Work item: Repeat the data exactly as given below, dropping every picture.

Data provided:
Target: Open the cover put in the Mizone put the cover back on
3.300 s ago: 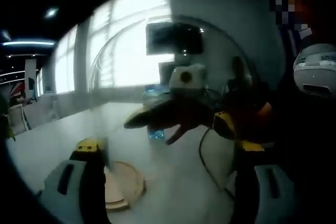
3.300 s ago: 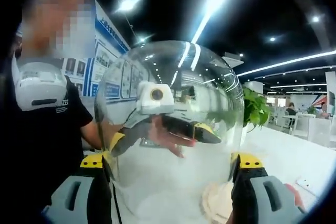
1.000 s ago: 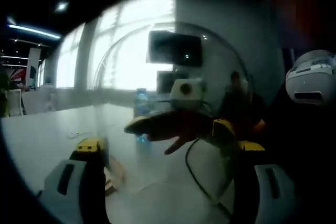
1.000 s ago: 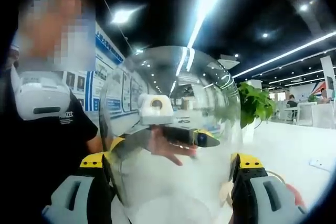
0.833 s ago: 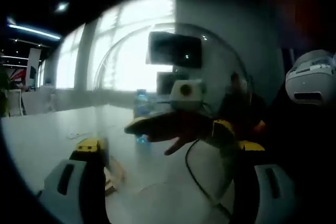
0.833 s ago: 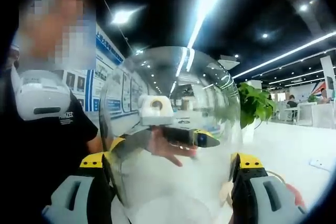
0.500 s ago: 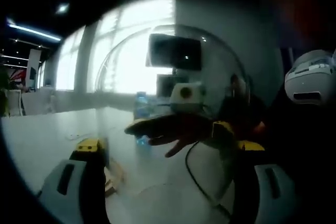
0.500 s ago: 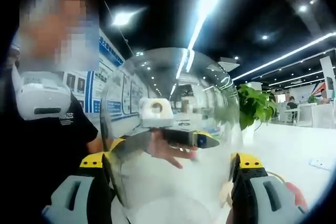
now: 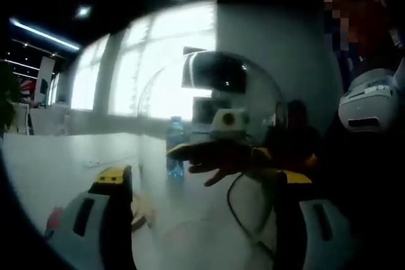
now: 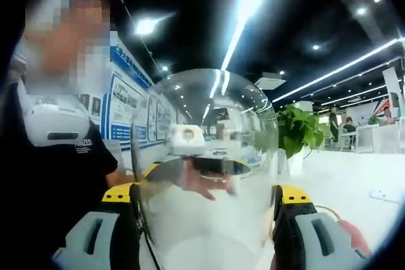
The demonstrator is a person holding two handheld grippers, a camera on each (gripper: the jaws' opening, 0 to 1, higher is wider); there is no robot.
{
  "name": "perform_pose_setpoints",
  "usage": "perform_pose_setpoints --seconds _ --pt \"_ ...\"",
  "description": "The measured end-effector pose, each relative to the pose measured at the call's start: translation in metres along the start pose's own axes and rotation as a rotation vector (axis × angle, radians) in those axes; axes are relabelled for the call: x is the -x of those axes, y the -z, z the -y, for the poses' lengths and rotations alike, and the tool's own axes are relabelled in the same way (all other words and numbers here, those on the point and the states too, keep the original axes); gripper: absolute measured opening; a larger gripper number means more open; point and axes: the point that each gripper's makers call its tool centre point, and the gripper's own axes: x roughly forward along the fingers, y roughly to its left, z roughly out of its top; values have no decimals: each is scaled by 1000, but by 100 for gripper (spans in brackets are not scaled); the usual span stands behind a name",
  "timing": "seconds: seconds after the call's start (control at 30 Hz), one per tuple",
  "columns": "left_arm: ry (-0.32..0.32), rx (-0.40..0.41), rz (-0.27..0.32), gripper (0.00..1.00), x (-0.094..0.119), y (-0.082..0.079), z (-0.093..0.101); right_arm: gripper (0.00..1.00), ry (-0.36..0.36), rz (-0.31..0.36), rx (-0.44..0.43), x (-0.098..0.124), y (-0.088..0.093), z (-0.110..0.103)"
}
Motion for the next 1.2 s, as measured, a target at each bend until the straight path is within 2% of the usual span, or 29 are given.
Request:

Answer space:
Target: Open the cover put in the Mizone put the cover back on
3.300 s ago: 
3.300 s ago: 
1.000 s ago: 
1.000 s ago: 
0.833 s ago: 
0.833 s ago: 
0.500 s ago: 
0.500 s ago: 
now: 
now: 
The demonstrator is a person holding two handheld grippers, a camera on each (gripper: the jaws' opening, 0 to 1, higher is wider); there is no robot.
{
  "name": "perform_pose_setpoints",
  "usage": "perform_pose_setpoints --seconds _ --pt \"_ ...\"",
  "description": "The measured end-effector pose, each relative to the pose measured at the call's start: translation in metres along the start pose's own axes and rotation as a rotation vector (axis × angle, radians) in those axes; axes are relabelled for the call: x is the -x of those axes, y the -z, z the -y, for the poses' lengths and rotations alike, and the tool's own axes are relabelled in the same way (all other words and numbers here, those on the point and the states too, keep the original axes); gripper: absolute measured opening; a larger gripper number means more open; point and axes: the point that each gripper's makers call its tool centre point, and the gripper's own axes: x roughly forward along the fingers, y roughly to its left, z roughly out of its top; values have no decimals: each is scaled by 1000, but by 100 for gripper (spans in brackets are not scaled); the usual span stands behind a name",
  "timing": "seconds: seconds after the call's start (control at 30 Hz), one per tuple",
  "columns": "left_arm: ry (-0.32..0.32), rx (-0.40..0.41), rz (-0.27..0.32), gripper (0.00..1.00), x (-0.094..0.119), y (-0.082..0.079), z (-0.093..0.101); right_arm: gripper (0.00..1.00), ry (-0.36..0.36), rz (-0.31..0.36), rx (-0.44..0.43), x (-0.098..0.124), y (-0.088..0.093), z (-0.110..0.103)"
}
Motion for the next 1.2 s, as measured, a target at each bend until the straight path is within 2% of the usual span, or 29 are given.
Request:

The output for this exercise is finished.